— Exercise aim —
Would you output the lines from the one with "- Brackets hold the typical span" through the last line of the material below, exactly, but without pictures?
##### Information shown #####
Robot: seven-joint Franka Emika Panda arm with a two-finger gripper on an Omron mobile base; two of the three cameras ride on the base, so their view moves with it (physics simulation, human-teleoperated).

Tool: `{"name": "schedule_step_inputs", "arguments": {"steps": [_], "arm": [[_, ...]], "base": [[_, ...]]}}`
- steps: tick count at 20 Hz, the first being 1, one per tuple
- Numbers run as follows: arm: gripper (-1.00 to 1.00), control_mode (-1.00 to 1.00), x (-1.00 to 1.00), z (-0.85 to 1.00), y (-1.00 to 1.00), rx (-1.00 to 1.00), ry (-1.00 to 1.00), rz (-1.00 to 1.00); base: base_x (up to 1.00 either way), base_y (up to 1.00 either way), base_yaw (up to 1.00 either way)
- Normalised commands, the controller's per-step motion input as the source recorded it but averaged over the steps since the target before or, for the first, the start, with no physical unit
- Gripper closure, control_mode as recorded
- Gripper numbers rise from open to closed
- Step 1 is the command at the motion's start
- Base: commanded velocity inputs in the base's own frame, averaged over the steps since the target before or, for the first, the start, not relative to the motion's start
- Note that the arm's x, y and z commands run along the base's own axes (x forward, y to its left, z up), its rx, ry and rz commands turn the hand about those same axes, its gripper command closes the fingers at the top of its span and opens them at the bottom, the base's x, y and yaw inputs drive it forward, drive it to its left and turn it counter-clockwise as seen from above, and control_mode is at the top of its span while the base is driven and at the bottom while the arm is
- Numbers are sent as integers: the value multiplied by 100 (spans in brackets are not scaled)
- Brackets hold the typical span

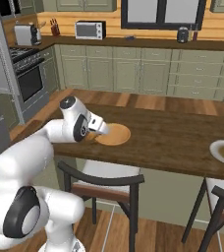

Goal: Pick the chicken drumstick and garlic from their plates and place them in the bowl. Then put the bowl in the fridge.

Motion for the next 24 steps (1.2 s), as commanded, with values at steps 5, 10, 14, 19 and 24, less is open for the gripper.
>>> {"name": "schedule_step_inputs", "arguments": {"steps": [5,10,14,19,24], "arm": [[100,100,-12,9,-2,1,-2,0],[100,100,0,0,0,0,0,0],[100,100,0,0,0,0,0,0],[100,100,0,0,0,0,0,0],[100,100,0,0,0,0,0,0]], "base": [[-71,-50,-1],[-71,-100,0],[-21,-100,0],[0,-100,2],[7,-100,3]]}}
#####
— Answer space —
- Brackets hold the typical span


Goal: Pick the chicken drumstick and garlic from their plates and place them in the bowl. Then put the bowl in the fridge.

Motion for the next 24 steps (1.2 s), as commanded, with values at steps 5, 10, 14, 19 and 24, less is open for the gripper.
>>> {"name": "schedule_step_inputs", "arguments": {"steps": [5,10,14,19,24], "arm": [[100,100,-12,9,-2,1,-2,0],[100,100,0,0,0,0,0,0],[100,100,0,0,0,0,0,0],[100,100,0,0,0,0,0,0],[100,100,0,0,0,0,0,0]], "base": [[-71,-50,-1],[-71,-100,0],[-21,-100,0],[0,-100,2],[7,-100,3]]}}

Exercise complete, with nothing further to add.